1964年5月、新潟県生まれ。神奈川大学在学中から、将来の起業を目指す。卒業後、電気・電子関連メーカーに就職。自ら望んで海外拠点の開設にかかわるなど、後に経営者として必要になるであろう経験を積む。2000年頃より「日曜大工応援隊」を試験的に運営開始。2004年、「にいがた産業創造機構」の育成事業に選ばれ、同年8月にストーリオを設立。「自分だけの家具をつくりたい」というニーズにこたえる、ネットを使ったオンリーワンビジネスを展開している。
http://www.storio.co.jp/

念願だった会社を設立して2カ月。事業を軌道に乗せるべく、土日も昼夜の別もなく働いていた時期だった。その日も土曜日ではあったが、木村和久は事務所に出社。一人、ノートパソコンに向かっていた。午後5時56分―突然、事務所全体が激しく突き上げられたかと思うと、強烈な揺れが襲ってきた。2004年10月23日、新潟県中越地震の発生である。事務所のある小千谷市と、自宅のある長岡市の両方が被災した。

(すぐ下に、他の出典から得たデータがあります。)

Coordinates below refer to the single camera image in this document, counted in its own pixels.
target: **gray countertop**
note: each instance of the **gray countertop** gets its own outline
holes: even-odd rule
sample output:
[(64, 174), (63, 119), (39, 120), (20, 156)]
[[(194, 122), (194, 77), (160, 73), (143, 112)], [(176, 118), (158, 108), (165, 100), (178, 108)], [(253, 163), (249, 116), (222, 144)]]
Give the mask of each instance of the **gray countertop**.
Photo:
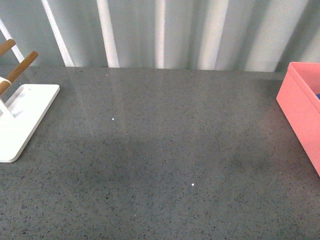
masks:
[[(11, 66), (0, 66), (6, 76)], [(283, 73), (30, 67), (61, 90), (0, 164), (0, 239), (319, 239)]]

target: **pink box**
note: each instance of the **pink box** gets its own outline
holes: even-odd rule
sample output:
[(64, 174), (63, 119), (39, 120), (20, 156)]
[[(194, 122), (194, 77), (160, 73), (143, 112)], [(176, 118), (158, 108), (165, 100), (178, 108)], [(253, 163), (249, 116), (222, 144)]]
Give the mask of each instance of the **pink box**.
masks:
[(276, 97), (320, 176), (320, 63), (291, 62)]

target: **white base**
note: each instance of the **white base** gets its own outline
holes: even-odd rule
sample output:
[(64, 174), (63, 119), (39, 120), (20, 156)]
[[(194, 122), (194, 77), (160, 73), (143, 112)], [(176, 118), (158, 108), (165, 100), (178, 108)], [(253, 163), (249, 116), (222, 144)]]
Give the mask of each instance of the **white base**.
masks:
[(5, 103), (10, 115), (0, 112), (0, 163), (18, 159), (60, 90), (53, 84), (24, 84)]

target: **corrugated wall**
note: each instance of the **corrugated wall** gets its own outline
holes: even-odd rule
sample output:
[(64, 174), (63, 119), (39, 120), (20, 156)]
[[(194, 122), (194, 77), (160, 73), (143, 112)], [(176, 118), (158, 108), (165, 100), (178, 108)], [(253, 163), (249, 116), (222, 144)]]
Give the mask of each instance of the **corrugated wall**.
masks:
[(285, 72), (320, 62), (318, 0), (0, 0), (0, 64)]

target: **drying rack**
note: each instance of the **drying rack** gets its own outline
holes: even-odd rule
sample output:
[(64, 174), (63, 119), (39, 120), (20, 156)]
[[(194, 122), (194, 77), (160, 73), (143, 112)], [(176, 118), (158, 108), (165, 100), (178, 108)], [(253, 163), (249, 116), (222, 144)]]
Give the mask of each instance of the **drying rack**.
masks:
[[(0, 45), (0, 57), (16, 42)], [(0, 96), (38, 57), (32, 51), (6, 78), (0, 76)], [(0, 98), (0, 163), (18, 159), (60, 90), (57, 84), (23, 84), (6, 103)]]

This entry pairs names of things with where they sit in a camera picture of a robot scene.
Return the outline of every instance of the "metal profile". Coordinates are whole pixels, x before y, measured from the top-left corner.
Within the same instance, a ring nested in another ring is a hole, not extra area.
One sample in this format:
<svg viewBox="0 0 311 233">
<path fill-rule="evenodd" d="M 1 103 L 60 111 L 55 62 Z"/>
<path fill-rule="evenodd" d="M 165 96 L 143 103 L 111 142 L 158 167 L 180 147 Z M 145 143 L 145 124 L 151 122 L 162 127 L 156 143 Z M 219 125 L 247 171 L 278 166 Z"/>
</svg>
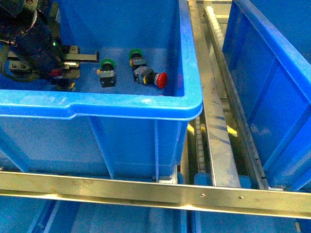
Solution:
<svg viewBox="0 0 311 233">
<path fill-rule="evenodd" d="M 311 194 L 0 172 L 0 195 L 311 219 Z"/>
</svg>

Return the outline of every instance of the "metal rail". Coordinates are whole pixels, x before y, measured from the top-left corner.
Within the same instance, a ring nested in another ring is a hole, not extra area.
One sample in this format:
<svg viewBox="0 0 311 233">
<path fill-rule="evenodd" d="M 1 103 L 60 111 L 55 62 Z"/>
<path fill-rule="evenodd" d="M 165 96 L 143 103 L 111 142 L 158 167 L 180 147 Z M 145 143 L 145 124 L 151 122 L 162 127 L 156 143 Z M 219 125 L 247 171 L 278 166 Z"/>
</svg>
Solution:
<svg viewBox="0 0 311 233">
<path fill-rule="evenodd" d="M 0 172 L 0 195 L 311 219 L 309 193 Z"/>
<path fill-rule="evenodd" d="M 259 160 L 258 152 L 255 148 L 254 140 L 250 133 L 249 126 L 246 122 L 245 114 L 243 112 L 242 104 L 239 99 L 237 90 L 233 83 L 232 77 L 228 70 L 228 66 L 225 62 L 225 57 L 222 53 L 222 44 L 218 40 L 217 32 L 213 28 L 213 22 L 211 21 L 211 12 L 207 9 L 204 14 L 204 18 L 207 23 L 209 34 L 211 35 L 211 41 L 215 51 L 218 67 L 225 85 L 225 90 L 228 97 L 230 109 L 237 122 L 238 134 L 241 137 L 244 157 L 248 164 L 249 173 L 251 176 L 252 185 L 259 189 L 270 189 L 266 182 L 264 172 Z"/>
<path fill-rule="evenodd" d="M 209 57 L 199 11 L 195 0 L 189 0 L 190 17 L 204 96 L 208 154 L 214 186 L 240 187 L 237 168 L 228 136 L 221 100 Z"/>
</svg>

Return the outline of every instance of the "blue crate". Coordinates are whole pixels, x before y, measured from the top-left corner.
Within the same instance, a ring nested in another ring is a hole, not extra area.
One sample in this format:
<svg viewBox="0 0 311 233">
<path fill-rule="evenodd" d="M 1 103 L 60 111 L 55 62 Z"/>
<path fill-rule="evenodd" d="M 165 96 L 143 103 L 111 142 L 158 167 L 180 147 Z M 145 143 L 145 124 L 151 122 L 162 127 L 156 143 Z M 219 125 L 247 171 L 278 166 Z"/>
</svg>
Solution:
<svg viewBox="0 0 311 233">
<path fill-rule="evenodd" d="M 0 197 L 1 233 L 38 233 L 48 222 L 53 200 Z"/>
<path fill-rule="evenodd" d="M 13 197 L 0 206 L 1 233 L 187 233 L 186 210 Z"/>
<path fill-rule="evenodd" d="M 58 201 L 44 233 L 186 233 L 186 211 Z"/>
<path fill-rule="evenodd" d="M 81 64 L 77 92 L 44 80 L 0 77 L 0 166 L 5 170 L 133 179 L 170 179 L 202 90 L 186 0 L 59 0 L 63 44 L 100 52 L 117 67 L 101 88 L 99 64 Z M 133 82 L 128 54 L 167 72 L 158 90 Z"/>
<path fill-rule="evenodd" d="M 250 187 L 250 180 L 247 180 L 247 177 L 240 177 L 240 180 L 242 188 Z M 210 175 L 198 173 L 194 177 L 194 183 L 211 185 Z M 193 211 L 191 217 L 193 233 L 296 233 L 297 222 L 300 224 L 301 232 L 308 233 L 311 223 L 311 220 L 305 219 L 200 211 Z"/>
<path fill-rule="evenodd" d="M 311 1 L 252 2 L 233 1 L 223 52 L 268 184 L 298 190 L 311 180 Z"/>
</svg>

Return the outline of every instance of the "bolt head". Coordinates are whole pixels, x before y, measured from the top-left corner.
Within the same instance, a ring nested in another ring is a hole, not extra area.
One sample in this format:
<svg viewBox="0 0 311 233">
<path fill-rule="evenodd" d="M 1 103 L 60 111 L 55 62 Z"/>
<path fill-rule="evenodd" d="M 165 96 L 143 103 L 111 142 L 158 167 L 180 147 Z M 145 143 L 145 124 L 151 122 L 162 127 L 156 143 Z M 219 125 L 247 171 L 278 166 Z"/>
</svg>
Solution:
<svg viewBox="0 0 311 233">
<path fill-rule="evenodd" d="M 19 34 L 24 35 L 24 34 L 25 34 L 25 30 L 20 29 L 20 30 L 19 30 Z"/>
</svg>

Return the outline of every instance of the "bin floor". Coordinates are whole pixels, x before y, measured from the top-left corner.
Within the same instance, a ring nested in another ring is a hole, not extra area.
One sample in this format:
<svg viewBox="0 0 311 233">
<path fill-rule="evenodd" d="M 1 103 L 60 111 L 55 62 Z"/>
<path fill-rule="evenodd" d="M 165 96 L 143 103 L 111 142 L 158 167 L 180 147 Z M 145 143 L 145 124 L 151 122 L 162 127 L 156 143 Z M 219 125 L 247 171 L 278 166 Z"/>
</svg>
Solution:
<svg viewBox="0 0 311 233">
<path fill-rule="evenodd" d="M 116 63 L 116 86 L 102 88 L 99 77 L 96 73 L 100 69 L 98 63 L 81 64 L 81 76 L 76 80 L 76 92 L 88 93 L 105 93 L 105 94 L 133 94 L 133 95 L 150 95 L 150 96 L 172 96 L 173 83 L 176 81 L 176 67 L 172 67 L 171 57 L 174 57 L 173 50 L 167 49 L 142 49 L 143 56 L 147 60 L 147 66 L 154 72 L 166 72 L 169 76 L 166 88 L 159 90 L 155 85 L 143 85 L 134 82 L 133 71 L 129 65 L 129 52 L 131 49 L 124 48 L 80 48 L 84 54 L 93 54 L 96 50 L 100 53 L 100 61 L 106 58 L 112 59 Z M 54 91 L 54 86 L 48 81 L 36 80 L 32 83 L 16 83 L 3 76 L 0 76 L 0 89 L 9 90 L 38 90 Z"/>
</svg>

もちろん、起こしたばかりのビジネスも大打撃を受けた。「日曜大工応援隊」というそのサービスは、ユーザーが描いたスケッチをもとに、オリジナルの家具をプラモデルのようなキットに仕立てるというもの。設計図を起こし、熟練の木工職人がパーツに加工。キット化して発送し、ユーザーが完成させるというビジネスモデル特許も取得した斬新な事業だった。

その木材加工を頼んでいた協力会社の工場も、内部を完膚なきまでに破壊された。このままでは事業の息の根が止まる。しかし目の前には被災し、余震におびえる家族や地元の人々が。自分は何をなすべきか? それからの1ヵ月は、木村が事業家としての、人としての器量を問われた日々だった。

地震直後、どういう行動を取られたんですか。

まず、長岡の自宅に電話しました。すると一瞬ですが通じたので、家族は無事だろうと。次は大切な顧客データの入ったパソコンの保護。それから金庫の中の現金をすべて取り出して、逃げようとしたんですがドアが開かない。事務所は2階なので、窓を開け、商店街のアーケードの屋根を伝って、ひびわれた道路に下りました。町は思いのほか静かで、地鳴りのゴーッという音だけが響いていました。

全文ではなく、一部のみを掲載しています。